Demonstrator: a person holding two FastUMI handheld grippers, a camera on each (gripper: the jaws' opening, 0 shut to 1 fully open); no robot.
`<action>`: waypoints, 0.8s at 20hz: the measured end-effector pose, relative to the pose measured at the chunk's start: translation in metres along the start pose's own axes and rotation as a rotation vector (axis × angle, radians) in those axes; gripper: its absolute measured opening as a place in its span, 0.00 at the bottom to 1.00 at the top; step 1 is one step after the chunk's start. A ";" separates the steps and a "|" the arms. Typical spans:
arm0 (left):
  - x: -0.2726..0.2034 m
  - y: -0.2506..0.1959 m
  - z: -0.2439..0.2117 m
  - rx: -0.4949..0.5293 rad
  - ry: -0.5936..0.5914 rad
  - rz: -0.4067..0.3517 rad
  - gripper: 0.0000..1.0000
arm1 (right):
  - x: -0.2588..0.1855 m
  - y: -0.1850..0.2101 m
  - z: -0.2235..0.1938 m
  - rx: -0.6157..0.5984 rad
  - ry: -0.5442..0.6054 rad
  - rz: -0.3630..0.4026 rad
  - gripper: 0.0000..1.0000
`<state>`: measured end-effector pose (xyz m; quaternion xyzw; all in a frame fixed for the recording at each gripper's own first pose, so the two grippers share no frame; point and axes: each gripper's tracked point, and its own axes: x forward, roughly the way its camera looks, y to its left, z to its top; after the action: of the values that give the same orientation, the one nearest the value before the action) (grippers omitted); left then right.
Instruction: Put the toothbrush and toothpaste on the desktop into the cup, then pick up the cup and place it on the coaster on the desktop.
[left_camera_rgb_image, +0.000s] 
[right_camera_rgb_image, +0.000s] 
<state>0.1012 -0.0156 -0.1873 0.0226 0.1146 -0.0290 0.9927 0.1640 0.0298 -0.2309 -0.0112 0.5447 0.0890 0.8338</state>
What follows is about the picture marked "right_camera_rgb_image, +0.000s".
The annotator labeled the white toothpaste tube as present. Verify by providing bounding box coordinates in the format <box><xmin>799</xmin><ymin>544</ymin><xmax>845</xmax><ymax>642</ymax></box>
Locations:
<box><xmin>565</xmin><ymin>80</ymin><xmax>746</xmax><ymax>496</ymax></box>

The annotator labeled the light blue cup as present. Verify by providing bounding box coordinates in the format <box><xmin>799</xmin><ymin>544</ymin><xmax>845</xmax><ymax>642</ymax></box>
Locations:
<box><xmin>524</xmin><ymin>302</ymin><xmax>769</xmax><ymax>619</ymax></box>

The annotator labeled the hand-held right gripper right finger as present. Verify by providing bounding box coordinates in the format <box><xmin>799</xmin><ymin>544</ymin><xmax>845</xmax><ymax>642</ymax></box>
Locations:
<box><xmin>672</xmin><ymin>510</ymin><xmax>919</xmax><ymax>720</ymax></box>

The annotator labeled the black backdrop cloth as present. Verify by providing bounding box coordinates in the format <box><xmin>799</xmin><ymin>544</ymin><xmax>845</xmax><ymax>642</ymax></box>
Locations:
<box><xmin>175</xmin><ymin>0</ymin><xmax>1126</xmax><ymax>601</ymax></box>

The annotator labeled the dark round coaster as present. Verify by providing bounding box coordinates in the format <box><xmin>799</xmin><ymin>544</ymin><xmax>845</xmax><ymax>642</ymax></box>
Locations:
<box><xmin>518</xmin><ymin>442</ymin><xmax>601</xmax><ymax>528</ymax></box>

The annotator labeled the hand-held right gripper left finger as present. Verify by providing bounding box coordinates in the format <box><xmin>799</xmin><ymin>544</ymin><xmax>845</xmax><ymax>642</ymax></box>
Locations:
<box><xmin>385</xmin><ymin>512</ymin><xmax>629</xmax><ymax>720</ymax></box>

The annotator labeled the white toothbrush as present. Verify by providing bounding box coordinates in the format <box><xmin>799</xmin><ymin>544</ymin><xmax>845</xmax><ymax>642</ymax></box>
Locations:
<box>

◆ YOUR TASK
Some lines above hold the word "measured". Copy all of them.

◆ WRITTEN SOLUTION
`<action>`: waypoints, 0.8s at 20hz: the measured end-effector pose, relative to the pose measured at the chunk's start: translation in metres along the start pose's own axes and rotation as a rotation vector (axis × angle, radians) in those axes; gripper: its absolute measured opening as a place in its span, 0.00 at the bottom to 1.00 at the top; step 1 is one step after the chunk's start. A ";" separates the steps and a "|" the arms. Typical spans:
`<state>`: measured end-effector pose (xyz m; quaternion xyzw; all in a frame fixed for the recording at each gripper's own first pose, so the two grippers share no frame; point and axes: each gripper's tracked point, and its own axes: x forward, roughly the way its camera looks, y to its left, z to its top; after the action: of the values that give the same orientation, the one nearest the value before the action) (grippers omitted); left then right.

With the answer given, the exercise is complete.